The undead are notoriously difficult to manage. It’s why they’re such tempting subjects to explore creatively.
There are tons of horror movies — many depicting creatures from other worlds, but most focusing on our own dead, back to harm us.
The sad thing about all these movies is that most of them are fucking terrible.
I could go on about plot, characterization, and the needless inclusion of nonsensical “twists” at the end.
But today’s beef is ghosts. Silly goddamn ghosts. They look like people with white makeup on. Or they just look like people, period. Making a ghost look like a living person worked in Sixth Sense for plot reasons. Making a ghost look like a living person also made sense for financial reasons, back in the day.
But we live in the now. Special effects have become accessible to most filmmakers. Even indie movies have them. Here are a few suggestions for the making of a good monster.
Here are my top 5 categories of scaries:
Natural-law-breakers. The idea of floating ghosts isn’t new; however, few depictions of gravity-defying ghosts exist on-screen.
An uncanny episode of Buffy named Hush features silent, floating “gentlemen.” Their silence encompasses the area around them, resulting in an episode without speech altogether. Their rictus smiles and eerie drifting haunted me for weeks afterward.
Broken anatomy. The film I Am The Pretty Thing That Lives In The House (2016, Netflix) is subtle, long, and complex. Part of the story mentions a ghost that got twisted around and has to walk backwards everywhere. Though I didn’t care for the film overall, the ending stayed with me. The ghost (above) lurched awkwardly across the screen before the end credits. I can’t get the image out of my head.
Creatures without eyes. There’s something effortlessly fucked up about not being able to look into something’s eyes. You can’t understand or level with something eyeless.
The book Heart-Shaped Box by Joe Hill (Stephen King’s son) has one of the creepiest ghosts I’ve ever read. He’s a man with his eyes scratched out. The protagonist can never look into his eyes because they’re scribbled over, like a destroyed old photograph. The idea of these moving scribbles on a person literally gave me nightmares.
Non-humans. The dead are different from us. (Obviously). So why are they always depicted as us-with-whiteface?
Crimson Peak‘s ghosts were slippery, mangled, colorful monsters.
Beetlejuice had some really goofy mofos flitting around.
The Last Of Us (a video game) takes the concept of ant-brain-devouring fungus and applies it to humans.

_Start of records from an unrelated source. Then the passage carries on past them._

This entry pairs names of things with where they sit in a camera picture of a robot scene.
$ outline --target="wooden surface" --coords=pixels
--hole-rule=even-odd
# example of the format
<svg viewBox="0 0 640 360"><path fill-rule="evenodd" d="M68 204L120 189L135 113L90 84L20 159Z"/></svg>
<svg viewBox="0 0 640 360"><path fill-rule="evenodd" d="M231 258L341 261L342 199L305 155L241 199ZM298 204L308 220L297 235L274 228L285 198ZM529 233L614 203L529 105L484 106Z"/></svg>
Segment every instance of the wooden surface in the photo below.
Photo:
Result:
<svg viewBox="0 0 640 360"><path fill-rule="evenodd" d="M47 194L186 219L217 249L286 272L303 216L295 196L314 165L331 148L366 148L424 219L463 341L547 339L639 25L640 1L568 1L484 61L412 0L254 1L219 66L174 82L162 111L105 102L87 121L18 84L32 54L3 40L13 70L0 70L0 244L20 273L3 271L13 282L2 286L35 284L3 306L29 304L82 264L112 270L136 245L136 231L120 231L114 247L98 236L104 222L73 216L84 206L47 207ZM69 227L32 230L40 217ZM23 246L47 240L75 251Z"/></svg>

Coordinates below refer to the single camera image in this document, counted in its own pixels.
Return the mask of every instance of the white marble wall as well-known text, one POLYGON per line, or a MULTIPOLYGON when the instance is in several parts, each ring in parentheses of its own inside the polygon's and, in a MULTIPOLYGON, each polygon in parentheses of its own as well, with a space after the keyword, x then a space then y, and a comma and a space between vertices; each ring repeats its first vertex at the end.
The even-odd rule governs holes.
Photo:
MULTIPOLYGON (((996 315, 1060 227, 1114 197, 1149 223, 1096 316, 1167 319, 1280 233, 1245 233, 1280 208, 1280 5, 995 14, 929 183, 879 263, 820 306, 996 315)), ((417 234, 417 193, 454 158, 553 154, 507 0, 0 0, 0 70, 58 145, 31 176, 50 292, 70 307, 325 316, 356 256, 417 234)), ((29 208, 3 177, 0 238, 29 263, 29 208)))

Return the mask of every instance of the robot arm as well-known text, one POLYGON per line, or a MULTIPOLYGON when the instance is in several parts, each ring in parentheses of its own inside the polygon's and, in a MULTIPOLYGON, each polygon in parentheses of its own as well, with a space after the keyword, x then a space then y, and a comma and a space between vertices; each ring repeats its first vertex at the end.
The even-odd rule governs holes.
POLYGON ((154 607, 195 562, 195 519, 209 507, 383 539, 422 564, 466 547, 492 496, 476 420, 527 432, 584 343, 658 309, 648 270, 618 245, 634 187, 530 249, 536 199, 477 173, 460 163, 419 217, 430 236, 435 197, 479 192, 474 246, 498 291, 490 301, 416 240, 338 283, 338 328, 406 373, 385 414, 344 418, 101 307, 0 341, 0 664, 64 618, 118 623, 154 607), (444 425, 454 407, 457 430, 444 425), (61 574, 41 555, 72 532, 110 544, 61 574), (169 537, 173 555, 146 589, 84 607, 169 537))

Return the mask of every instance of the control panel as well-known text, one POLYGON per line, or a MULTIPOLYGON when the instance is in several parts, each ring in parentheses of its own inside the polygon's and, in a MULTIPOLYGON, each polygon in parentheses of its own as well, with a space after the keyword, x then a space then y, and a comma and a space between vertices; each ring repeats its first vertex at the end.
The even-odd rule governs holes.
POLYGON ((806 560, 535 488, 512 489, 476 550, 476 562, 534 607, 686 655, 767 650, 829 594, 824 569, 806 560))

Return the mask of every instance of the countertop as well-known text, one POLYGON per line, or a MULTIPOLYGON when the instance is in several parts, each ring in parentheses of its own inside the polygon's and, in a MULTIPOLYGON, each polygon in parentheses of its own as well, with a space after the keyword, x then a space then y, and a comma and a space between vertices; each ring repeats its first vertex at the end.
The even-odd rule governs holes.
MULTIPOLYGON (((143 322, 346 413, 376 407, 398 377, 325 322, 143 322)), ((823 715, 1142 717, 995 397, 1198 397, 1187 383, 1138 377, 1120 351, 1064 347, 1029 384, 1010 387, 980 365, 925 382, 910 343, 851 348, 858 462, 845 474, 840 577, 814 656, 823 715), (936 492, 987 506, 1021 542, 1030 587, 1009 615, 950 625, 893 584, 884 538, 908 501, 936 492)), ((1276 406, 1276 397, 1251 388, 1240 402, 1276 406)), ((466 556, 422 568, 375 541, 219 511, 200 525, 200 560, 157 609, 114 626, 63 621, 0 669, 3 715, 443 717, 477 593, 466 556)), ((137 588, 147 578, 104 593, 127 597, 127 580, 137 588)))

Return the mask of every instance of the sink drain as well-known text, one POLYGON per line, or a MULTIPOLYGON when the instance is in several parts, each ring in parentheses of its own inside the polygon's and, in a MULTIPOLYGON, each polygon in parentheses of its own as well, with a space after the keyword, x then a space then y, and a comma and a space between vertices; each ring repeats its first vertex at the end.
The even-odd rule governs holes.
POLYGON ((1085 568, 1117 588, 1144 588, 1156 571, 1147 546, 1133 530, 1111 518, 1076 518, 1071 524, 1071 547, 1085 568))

If it’s not possible to get ghosts right, why have them in the film at all?
How about this:
Unseen villainy. Blair Witch Project & Paranormal Activity were both cult horror movies featuring found footage. They’re both scary — in part because, I believe, they never show the antagonist. Less is more.
Two movies that blazingly failed at this include Don’t Be Afraid of the Dark and Mama.
Don’t Be Afraid of the Dark was about (sigh) evil tooth fairy monsters.
It was creepy when the monsters were in the dark. You could see their hands silhouetted against things, and their eyes glinting in the shadows. Creepy.
Partway through the film, they started showing the monsters in great detail.
They were revealed to be little monkeys with bad dentition.
Not scary any more.
Mama is a film about two feral children rescued from the woods. It’s unclear how they survived for years in an abandoned cabin.
Turns out that the children were raised by a ghost named “Mama.” This mother-ghost followed the kids back into civilization in an effort to get them back.
The first half of the film was graced by a soot-black haunt with long, twisty fingers. The figure shuddered in the shadows. My pulse skyrocketed.
Until I saw Mama’s face.
The actual face of the creature, once revealed, was laughable. Mama’s face looked like it’d been hit by a shovel. She fell out of the ugly-tree and hit every branch on the way down.
The movie was wrecked. It wrapped itself around that ugly-tree in a blaze of special-effects glory.
It never recovered.
In an era of advanced special effects, sometimes the best solution is no solution. If every film stops “showing the monster,” that technique will get old; but maybe a few more stories could take that tack instead of showing laughable monsters or people with sloppy makeup.
All I want is to be scared.
Come on, horror makers: terrify the daylights out of me.